> **Your goal**:
Filter out every line below that lacks "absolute", and copy the rest.

(Data excerpts)

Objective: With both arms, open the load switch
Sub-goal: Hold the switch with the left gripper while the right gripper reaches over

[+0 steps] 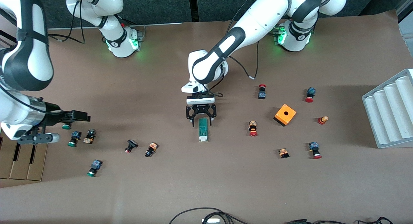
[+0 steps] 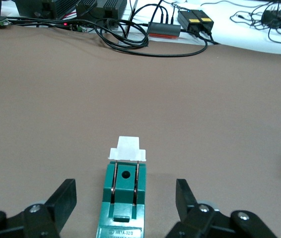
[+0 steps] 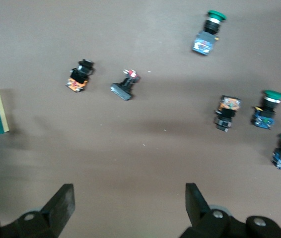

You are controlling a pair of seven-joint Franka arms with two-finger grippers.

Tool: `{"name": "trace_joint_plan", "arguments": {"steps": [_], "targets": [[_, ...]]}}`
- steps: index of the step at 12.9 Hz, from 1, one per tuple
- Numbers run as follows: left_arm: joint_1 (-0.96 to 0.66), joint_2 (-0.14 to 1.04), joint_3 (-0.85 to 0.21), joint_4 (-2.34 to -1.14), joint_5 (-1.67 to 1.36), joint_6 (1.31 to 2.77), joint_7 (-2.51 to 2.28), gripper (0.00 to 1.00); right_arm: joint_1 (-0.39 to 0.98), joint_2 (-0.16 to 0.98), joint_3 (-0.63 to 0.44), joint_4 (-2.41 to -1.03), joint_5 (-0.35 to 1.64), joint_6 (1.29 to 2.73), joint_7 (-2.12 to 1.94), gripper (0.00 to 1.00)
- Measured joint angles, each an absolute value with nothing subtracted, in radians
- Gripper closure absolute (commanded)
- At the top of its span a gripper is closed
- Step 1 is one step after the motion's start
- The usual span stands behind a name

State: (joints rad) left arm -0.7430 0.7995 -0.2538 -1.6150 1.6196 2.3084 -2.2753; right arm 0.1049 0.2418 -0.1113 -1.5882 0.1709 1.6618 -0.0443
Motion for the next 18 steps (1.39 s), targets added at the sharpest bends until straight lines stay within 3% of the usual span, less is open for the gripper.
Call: {"name": "trace_joint_plan", "arguments": {"steps": [9, 14, 18], "targets": [[-0.784, 0.895, -0.254, -1.615, 1.837, 2.194, -2.49, 0.21, 0.255, 0.304, -0.097, -1.587, 0.229, 1.771, -0.071, 0.01], [-0.837, 0.918, -0.254, -1.623, 1.843, 2.094, -2.5, 0.24, 0.26, 0.326, -0.056, -1.587, 0.274, 1.829, -0.194, 0.01], [-0.842, 0.923, -0.25, -1.639, 1.847, 2.082, -2.503, 0.27, 0.359, 0.347, -0.047, -1.574, 0.247, 1.886, -0.314, 0.01]]}}
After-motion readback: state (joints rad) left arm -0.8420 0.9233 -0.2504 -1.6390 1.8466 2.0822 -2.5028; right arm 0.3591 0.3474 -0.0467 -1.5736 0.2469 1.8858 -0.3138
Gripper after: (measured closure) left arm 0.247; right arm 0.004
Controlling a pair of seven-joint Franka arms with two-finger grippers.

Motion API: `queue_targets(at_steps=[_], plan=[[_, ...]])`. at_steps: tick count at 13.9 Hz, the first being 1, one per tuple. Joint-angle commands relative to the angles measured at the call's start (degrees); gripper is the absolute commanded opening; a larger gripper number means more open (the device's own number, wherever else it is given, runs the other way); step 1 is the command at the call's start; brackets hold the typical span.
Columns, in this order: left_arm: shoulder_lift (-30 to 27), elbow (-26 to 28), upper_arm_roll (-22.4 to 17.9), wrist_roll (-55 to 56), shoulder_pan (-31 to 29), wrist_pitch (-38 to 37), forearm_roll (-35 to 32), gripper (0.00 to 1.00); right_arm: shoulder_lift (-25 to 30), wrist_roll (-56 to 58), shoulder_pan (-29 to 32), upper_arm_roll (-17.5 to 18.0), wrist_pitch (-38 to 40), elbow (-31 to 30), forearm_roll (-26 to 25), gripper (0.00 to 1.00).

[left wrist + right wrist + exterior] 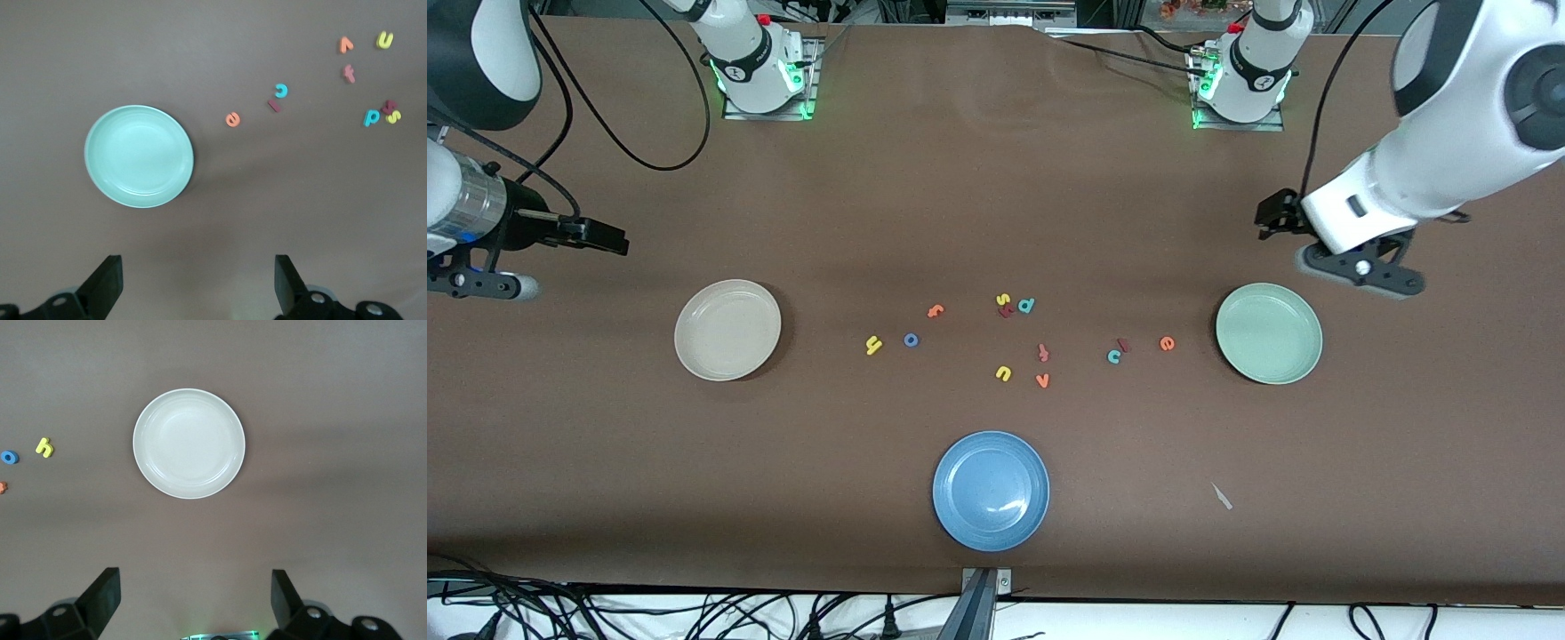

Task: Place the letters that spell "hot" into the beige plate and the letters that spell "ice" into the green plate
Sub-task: 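Grasp the orange e with the left gripper while the right gripper reaches the yellow h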

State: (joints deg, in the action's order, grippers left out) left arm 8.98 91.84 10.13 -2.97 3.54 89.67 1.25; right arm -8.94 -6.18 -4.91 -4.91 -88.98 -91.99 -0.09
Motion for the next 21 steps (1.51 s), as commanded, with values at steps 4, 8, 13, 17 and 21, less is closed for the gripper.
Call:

> **Your response**:
- Measured joint angles, each an absolute value with nothing subtracted, in radians
- Gripper closure absolute (commanded)
Motion API: `queue_targets(at_steps=[_], plan=[[_, ...]])`. at_steps: tick count at 13.9 Hz, the first being 1, one per tuple. Joint-angle commands relative to the angles measured at the call's start (degrees); gripper is the absolute commanded opening; a larger gripper number means more open (the device's own number, wherever else it is given, runs the other way); step 1 is the command at the call's start; brackets hold the typical span.

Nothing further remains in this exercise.